ECLI:NL:RBDHA:2019:14451
Rechtbank Den Haag
- Eerste aanleg - enkelvoudig
- Rechtspraak.nl
Beroep tegen afwijzing verblijfsvergunning regulier voor medische behandeling
Op 18 december 2019 heeft de Rechtbank Den Haag uitspraak gedaan in de zaak tussen de staatssecretaris van Justitie en Veiligheid (verweerder) en een eiser met de Russische nationaliteit. Eiser had een aanvraag ingediend voor een verblijfsvergunning regulier voor bepaalde tijd, specifiek voor medische behandeling. De aanvraag werd afgewezen op 22 oktober 2018, waarna eiser bezwaar maakte. Het bezwaar werd op 31 januari 2019 kennelijk ongegrond verklaard, wat leidde tot het indienen van beroep door eiser. Tijdens de zitting op 6 november 2019 was eiser aanwezig, bijgestaan door zijn gemachtigde, en verweerder werd vertegenwoordigd door zijn gemachtigde, met een tolk aanwezig.

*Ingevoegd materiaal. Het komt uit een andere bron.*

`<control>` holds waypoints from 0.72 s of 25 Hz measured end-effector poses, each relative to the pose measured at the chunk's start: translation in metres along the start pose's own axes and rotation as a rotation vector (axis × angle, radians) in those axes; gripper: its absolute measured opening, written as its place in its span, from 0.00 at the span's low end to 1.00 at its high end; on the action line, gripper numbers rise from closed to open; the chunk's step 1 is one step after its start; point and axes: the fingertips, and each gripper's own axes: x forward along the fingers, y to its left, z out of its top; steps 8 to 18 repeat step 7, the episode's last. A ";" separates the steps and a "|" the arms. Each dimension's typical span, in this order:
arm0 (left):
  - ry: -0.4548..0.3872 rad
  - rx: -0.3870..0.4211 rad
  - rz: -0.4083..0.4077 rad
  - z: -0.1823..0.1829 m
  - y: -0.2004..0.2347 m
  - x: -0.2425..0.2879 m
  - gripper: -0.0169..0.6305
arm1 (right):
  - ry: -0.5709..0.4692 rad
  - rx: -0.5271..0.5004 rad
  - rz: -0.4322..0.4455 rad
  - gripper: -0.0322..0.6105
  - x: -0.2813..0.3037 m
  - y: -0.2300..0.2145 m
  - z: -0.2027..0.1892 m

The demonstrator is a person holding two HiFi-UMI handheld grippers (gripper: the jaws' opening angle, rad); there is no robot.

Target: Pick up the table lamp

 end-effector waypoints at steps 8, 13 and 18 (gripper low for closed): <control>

De rechtbank oordeelde dat verweerder onvoldoende had gemotiveerd waarom eiser niet had aangetoond over voldoende middelen van bestaan te beschikken. Eiser had stukken overgelegd, waaronder een Russische belastingaangifte, maar verweerder had deze niet in de beoordeling meegenomen. De rechtbank concludeerde dat het bestreden besluit in strijd was met de zorgvuldigheids- en motiveringsbeginselen van de Algemene wet bestuursrecht. De rechtbank vernietigde het bestreden besluit en droeg verweerder op om een nieuw besluit te nemen, waarbij de proceskosten van eiser werden vergoed en het griffierecht werd terugbetaald.
De uitspraak benadrukt het belang van zorgvuldige besluitvorming door de overheid en de noodzaak om alle relevante informatie in de beoordeling te betrekken. De rechtbank stelde dat eiser niet voldoende was gehoord in het bezwaar en dat de afwijzing van de aanvraag niet op een deugdelijke wijze was gemotiveerd.